▶ Task prompt: Could you write out exactly, and only, the lines from the one containing "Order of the" through the last line of the data, leaving out all pictures?

▶ Dataset section:

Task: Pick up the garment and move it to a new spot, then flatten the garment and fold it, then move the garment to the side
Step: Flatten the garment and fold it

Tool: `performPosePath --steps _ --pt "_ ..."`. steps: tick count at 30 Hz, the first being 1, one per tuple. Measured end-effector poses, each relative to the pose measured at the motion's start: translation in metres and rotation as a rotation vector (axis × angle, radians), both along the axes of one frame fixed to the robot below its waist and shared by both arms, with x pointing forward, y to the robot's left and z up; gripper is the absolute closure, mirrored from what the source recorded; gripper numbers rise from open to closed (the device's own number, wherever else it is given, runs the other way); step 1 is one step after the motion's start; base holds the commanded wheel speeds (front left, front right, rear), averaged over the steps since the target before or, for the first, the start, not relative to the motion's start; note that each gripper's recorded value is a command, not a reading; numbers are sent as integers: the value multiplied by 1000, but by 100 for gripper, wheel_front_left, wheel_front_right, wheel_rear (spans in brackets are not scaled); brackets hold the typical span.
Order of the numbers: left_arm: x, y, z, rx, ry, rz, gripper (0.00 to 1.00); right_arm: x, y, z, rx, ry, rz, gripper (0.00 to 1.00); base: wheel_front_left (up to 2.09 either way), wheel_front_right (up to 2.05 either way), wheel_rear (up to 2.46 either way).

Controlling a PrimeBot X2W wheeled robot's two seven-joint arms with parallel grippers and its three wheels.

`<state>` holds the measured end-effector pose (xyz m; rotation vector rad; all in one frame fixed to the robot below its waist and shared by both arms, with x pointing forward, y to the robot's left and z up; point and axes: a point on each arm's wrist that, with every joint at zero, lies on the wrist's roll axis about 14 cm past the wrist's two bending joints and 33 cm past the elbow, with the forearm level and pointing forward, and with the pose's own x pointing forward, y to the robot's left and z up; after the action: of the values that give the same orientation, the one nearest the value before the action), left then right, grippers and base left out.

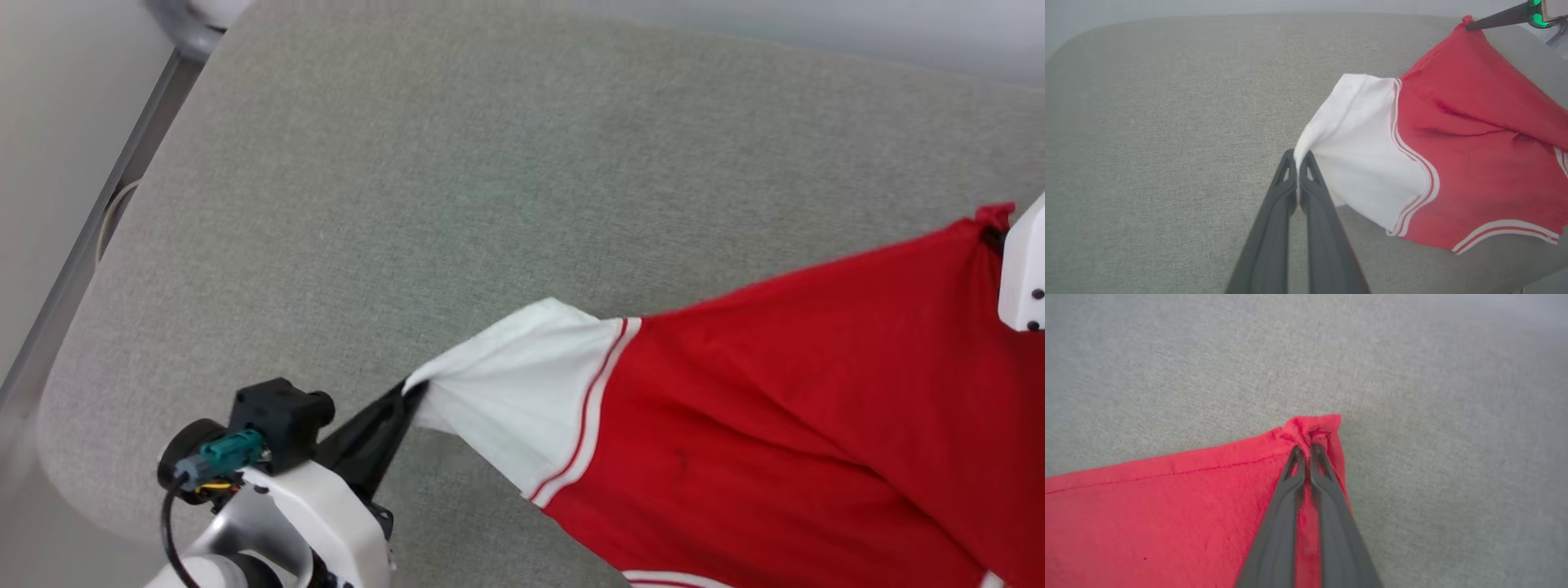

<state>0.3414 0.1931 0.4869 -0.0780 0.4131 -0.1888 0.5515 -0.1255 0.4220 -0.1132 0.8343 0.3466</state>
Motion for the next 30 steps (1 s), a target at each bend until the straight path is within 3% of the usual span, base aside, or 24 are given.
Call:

▶ Written solution:
Order of the numbers: left_arm: x, y, z, rx, ry, rz, gripper (0.00 to 1.00); right_arm: x, y, z, rx, ry, rz, gripper (0.00 to 1.00); base: wheel_front_left (up to 2.09 either way), wheel_front_right (up to 2.05 either way), wheel_rear (up to 2.46 either way).

Controlling a PrimeBot X2W wheeled robot's two seven-joint arms with parallel grippers and its three wheels.

`<state>` holds the measured end-effector pose (xyz m; rotation vector rad; all in one frame fixed to the robot below its waist and shared by both arms, with x pointing forward, y to the robot's left and z up; point and axes: a point on each arm's wrist that, with every joint at zero, lies on the wrist's roll axis about 14 cm past the wrist's two bending joints and 33 cm past the elbow, with the forearm level and pointing forward, and with the pose's own x pointing forward, y to the robot's left and z up; after the action: of the values that give the same orientation, the one nearest the value before the action), left then right, grippers and base left out.


<state>0.3414 0.1931 0.4869 -0.0780 0.4131 -0.1888 0.5515 -0.1255 0.4220 -0.1132 0.8343 0.3466</state>
Motion for the next 30 steps (1 s), a target at each bend until the straight path is within 3% of the usual span, base aside, or 24 are given.
Call:

A complete answer has now been given.